Exercise description | Once the data has been read, restate all of it exactly.

Data excerpt |
⟨

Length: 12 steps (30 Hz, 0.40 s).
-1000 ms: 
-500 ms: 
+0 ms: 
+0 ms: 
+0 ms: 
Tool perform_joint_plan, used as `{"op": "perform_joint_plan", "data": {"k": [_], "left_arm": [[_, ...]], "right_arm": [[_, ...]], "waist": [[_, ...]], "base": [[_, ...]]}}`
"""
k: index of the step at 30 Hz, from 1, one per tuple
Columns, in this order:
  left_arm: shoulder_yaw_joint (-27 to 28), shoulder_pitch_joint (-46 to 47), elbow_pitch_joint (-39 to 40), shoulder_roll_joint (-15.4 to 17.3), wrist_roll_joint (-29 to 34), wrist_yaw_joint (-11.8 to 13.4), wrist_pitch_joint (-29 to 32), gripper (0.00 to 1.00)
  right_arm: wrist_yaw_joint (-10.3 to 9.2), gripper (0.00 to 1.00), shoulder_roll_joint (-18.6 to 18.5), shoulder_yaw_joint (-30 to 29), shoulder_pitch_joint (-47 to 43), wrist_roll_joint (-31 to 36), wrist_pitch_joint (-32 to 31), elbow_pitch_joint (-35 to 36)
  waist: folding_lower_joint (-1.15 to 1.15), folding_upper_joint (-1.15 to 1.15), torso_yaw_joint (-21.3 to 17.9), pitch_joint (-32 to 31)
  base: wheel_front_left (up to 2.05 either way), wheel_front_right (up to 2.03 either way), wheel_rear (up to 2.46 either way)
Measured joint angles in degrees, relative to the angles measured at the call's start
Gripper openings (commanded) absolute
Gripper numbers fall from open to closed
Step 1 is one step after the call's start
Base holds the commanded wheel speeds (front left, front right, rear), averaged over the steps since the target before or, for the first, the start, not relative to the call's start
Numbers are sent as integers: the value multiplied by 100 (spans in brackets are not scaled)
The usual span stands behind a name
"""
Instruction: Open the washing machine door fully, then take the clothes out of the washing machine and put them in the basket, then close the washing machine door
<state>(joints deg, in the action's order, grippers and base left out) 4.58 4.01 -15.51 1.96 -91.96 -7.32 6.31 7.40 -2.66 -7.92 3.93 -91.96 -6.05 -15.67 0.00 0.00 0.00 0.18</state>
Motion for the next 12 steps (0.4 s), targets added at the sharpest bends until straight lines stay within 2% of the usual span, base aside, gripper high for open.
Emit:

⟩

Finished task |
Length: 12 steps (30 Hz, 0.40 s).
-1000 ms: 
-500 ms: 
+0 ms: 
+0 ms: 
+0 ms: 
Tool perform_joint_plan, used as `{"op": "perform_joint_plan", "data": {"k": [_], "left_arm": [[_, ...]], "right_arm": [[_, ...]], "waist": [[_, ...]], "base": [[_, ...]]}}`
"""
k: index of the step at 30 Hz, from 1, one per tuple
Columns, in this order:
  left_arm: shoulder_yaw_joint (-27 to 28), shoulder_pitch_joint (-46 to 47), elbow_pitch_joint (-39 to 40), shoulder_roll_joint (-15.4 to 17.3), wrist_roll_joint (-29 to 34), wrist_yaw_joint (-11.8 to 13.4), wrist_pitch_joint (-29 to 32), gripper (0.00 to 1.00)
  right_arm: wrist_yaw_joint (-10.3 to 9.2), gripper (0.00 to 1.00), shoulder_roll_joint (-18.6 to 18.5), shoulder_yaw_joint (-30 to 29), shoulder_pitch_joint (-47 to 43), wrist_roll_joint (-31 to 36), wrist_pitch_joint (-32 to 31), elbow_pitch_joint (-35 to 36)
  waist: folding_lower_joint (-1.15 to 1.15), folding_upper_joint (-1.15 to 1.15), torso_yaw_joint (-21.3 to 17.9), pitch_joint (-32 to 31)
  base: wheel_front_left (up to 2.05 either way), wheel_front_right (up to 2.03 either way), wheel_rear (up to 2.46 either way)
Measured joint angles in degrees, relative to the angles measured at the call's start
Gripper openings (commanded) absolute
Gripper numbers fall from open to closed
Step 1 is one step after the call's start
Base holds the commanded wheel speeds (front left, front right, rear), averaged over the steps since the target before or, for the first, the start, not relative to the call's start
Numbers are sent as integers: the value multiplied by 100 (spans in brackets are not scaled)
The usual span stands behind a name
"""
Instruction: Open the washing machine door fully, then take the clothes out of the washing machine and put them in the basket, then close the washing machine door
<state>(joints deg, in the action's order, grippers and base left out) 4.58 4.01 -15.51 1.96 -91.96 -7.32 6.31 7.40 -2.66 -7.92 3.93 -91.96 -6.05 -15.67 0.00 0.00 0.00 0.18</state>
Motion for the next 12 steps (0.4 s), targets added at the sharpest bends until straight lines stay within 2% of the usual span, base aside, gripper high for open.
Emit:

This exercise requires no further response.